Work request
What you return must match the material exactly, with every line present.

Excerpted records
■ ■ ■ ■

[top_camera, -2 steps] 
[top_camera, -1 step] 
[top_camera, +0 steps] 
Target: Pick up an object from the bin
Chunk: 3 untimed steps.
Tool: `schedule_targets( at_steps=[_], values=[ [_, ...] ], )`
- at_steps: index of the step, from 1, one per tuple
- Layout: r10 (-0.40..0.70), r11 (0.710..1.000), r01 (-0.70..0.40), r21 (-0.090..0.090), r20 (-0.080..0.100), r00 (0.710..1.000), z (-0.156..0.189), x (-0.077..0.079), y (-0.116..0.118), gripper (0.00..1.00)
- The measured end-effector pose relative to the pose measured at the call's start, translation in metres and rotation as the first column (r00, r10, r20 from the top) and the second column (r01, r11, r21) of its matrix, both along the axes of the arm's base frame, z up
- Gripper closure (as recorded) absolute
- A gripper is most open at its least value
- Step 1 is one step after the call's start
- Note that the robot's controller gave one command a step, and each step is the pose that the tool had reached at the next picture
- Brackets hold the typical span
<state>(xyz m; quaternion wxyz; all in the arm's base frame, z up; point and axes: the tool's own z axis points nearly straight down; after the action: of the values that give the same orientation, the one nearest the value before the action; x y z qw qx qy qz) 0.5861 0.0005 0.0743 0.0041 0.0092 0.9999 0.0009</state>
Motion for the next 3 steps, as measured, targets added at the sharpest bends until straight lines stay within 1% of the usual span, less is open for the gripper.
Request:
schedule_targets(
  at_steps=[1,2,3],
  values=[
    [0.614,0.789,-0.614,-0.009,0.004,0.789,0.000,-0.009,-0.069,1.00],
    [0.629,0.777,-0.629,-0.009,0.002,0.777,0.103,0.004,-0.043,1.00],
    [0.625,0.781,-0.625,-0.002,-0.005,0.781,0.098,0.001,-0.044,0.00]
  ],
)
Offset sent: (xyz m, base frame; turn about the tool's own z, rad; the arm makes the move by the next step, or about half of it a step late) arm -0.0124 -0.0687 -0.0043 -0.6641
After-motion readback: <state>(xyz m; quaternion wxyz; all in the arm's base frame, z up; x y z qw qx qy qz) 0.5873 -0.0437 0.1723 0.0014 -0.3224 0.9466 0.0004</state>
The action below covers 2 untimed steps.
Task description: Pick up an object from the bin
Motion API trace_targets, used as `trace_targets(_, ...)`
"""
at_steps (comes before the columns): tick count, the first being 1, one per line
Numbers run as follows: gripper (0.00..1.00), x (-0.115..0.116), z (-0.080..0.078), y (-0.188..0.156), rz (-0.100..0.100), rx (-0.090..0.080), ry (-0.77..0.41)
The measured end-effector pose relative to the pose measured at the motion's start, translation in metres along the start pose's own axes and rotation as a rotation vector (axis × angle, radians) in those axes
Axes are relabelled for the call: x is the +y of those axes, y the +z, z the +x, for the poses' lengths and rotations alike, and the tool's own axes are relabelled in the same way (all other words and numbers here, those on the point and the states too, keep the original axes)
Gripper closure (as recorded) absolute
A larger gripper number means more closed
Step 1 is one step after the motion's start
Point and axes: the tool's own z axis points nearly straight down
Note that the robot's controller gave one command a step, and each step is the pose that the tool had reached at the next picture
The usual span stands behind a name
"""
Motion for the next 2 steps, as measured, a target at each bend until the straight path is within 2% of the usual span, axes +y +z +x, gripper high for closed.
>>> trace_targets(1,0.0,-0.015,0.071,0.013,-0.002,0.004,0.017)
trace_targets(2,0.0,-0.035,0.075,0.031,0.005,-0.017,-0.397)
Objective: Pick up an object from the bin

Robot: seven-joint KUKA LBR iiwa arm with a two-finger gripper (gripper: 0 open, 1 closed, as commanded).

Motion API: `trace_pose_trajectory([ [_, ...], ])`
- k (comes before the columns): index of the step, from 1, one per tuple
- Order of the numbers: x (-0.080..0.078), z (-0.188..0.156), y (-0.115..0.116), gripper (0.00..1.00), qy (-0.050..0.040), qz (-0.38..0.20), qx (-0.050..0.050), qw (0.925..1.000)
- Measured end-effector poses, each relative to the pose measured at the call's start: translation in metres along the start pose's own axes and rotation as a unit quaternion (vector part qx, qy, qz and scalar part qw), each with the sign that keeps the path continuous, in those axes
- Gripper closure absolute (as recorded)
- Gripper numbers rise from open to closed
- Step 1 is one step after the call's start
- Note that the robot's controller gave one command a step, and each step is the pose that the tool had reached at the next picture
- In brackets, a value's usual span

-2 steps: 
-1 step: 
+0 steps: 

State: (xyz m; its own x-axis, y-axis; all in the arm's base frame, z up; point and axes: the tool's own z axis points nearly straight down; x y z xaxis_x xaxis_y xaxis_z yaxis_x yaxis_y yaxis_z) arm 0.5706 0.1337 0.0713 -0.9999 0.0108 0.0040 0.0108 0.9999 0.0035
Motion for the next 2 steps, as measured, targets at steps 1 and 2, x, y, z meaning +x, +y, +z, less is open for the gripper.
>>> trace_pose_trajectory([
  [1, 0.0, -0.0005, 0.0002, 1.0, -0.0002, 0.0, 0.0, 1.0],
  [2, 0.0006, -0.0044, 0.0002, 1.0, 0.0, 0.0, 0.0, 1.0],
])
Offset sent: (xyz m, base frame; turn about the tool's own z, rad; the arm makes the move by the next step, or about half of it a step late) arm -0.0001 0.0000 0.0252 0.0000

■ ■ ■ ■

Output
[top_camera, -2 steps] 
[top_camera, -1 step] 
[top_camera, +0 steps] 
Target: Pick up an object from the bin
Chunk: 3 untimed steps.
Tool: `schedule_targets( at_steps=[_], values=[ [_, ...] ], )`
- at_steps: index of the step, from 1, one per tuple
- Layout: r10 (-0.40..0.70), r11 (0.710..1.000), r01 (-0.70..0.40), r21 (-0.090..0.090), r20 (-0.080..0.100), r00 (0.710..1.000), z (-0.156..0.189), x (-0.077..0.079), y (-0.116..0.118), gripper (0.00..1.00)
- The measured end-effector pose relative to the pose measured at the call's start, translation in metres and rotation as the first column (r00, r10, r20 from the top) and the second column (r01, r11, r21) of its matrix, both along the axes of the arm's base frame, z up
- Gripper closure (as recorded) absolute
- A gripper is most open at its least value
- Step 1 is one step after the call's start
- Note that the robot's controller gave one command a step, and each step is the pose that the tool had reached at the next picture
- Brackets hold the typical span
<state>(xyz m; quaternion wxyz; all in the arm's base frame, z up; point and axes: the tool's own z axis points nearly straight down; after the action: of the values that give the same orientation, the one nearest the value before the action; x y z qw qx qy qz) 0.5861 0.0005 0.0743 0.0041 0.0092 0.9999 0.0009</state>
Motion for the next 3 steps, as measured, targets added at the sharpest bends until straight lines stay within 1% of the usual span, less is open for the gripper.
Request:
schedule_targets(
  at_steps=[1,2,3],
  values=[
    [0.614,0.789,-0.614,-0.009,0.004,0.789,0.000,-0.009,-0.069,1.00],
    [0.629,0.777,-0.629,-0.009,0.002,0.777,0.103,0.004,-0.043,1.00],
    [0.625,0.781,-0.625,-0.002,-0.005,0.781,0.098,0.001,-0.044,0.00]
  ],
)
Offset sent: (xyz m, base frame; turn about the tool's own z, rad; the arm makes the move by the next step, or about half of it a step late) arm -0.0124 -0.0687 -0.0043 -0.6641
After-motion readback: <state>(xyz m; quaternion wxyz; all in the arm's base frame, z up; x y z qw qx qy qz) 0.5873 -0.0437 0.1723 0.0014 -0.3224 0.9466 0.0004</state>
The action below covers 2 untimed steps.
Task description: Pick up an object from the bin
Motion API trace_targets, used as `trace_targets(_, ...)`
"""
at_steps (comes before the columns): tick count, the first being 1, one per line
Numbers run as follows: gripper (0.00..1.00), x (-0.115..0.116), z (-0.080..0.078), y (-0.188..0.156), rz (-0.100..0.100), rx (-0.090..0.080), ry (-0.77..0.41)
The measured end-effector pose relative to the pose measured at the motion's start, translation in metres along the start pose's own axes and rotation as a rotation vector (axis × angle, radians) in those axes
Axes are relabelled for the call: x is the +y of those axes, y the +z, z the +x, for the poses' lengths and rotations alike, and the tool's own axes are relabelled in the same way (all other words and numbers here, those on the point and the states too, keep the original axes)
Gripper closure (as recorded) absolute
A larger gripper number means more closed
Step 1 is one step after the motion's start
Point and axes: the tool's own z axis points nearly straight down
Note that the robot's controller gave one command a step, and each step is the pose that the tool had reached at the next picture
The usual span stands behind a name
"""
Motion for the next 2 steps, as measured, a target at each bend until the straight path is within 2% of the usual span, axes +y +z +x, gripper high for closed.
>>> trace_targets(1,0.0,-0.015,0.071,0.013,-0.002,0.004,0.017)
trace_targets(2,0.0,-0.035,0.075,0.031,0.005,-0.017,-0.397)
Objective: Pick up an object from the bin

Robot: seven-joint KUKA LBR iiwa arm with a two-finger gripper (gripper: 0 open, 1 closed, as commanded).

Motion API: `trace_pose_trajectory([ [_, ...], ])`
- k (comes before the columns): index of the step, from 1, one per tuple
- Order of the numbers: x (-0.080..0.078), z (-0.188..0.156), y (-0.115..0.116), gripper (0.00..1.00), qy (-0.050..0.040), qz (-0.38..0.20), qx (-0.050..0.050), qw (0.925..1.000)
- Measured end-effector poses, each relative to the pose measured at the call's start: translation in metres along the start pose's own axes and rotation as a unit quaternion (vector part qx, qy, qz and scalar part qw), each with the sign that keeps the path continuous, in those axes
- Gripper closure absolute (as recorded)
- Gripper numbers rise from open to closed
- Step 1 is one step after the call's start
- Note that the robot's controller gave one command a step, and each step is the pose that the tool had reached at the next picture
- In brackets, a value's usual span

-2 steps: 
-1 step: 
+0 steps: 

State: (xyz m; its own x-axis, y-axis; all in the arm's base frame, z up; point and axes: the tool's own z axis points nearly straight down; x y z xaxis_x xaxis_y xaxis_z yaxis_x yaxis_y yaxis_z) arm 0.5706 0.1337 0.0713 -0.9999 0.0108 0.0040 0.0108 0.9999 0.0035
Motion for the next 2 steps, as measured, targets at steps 1 and 2, x, y, z meaning +x, +y, +z, less is open for the gripper.
>>> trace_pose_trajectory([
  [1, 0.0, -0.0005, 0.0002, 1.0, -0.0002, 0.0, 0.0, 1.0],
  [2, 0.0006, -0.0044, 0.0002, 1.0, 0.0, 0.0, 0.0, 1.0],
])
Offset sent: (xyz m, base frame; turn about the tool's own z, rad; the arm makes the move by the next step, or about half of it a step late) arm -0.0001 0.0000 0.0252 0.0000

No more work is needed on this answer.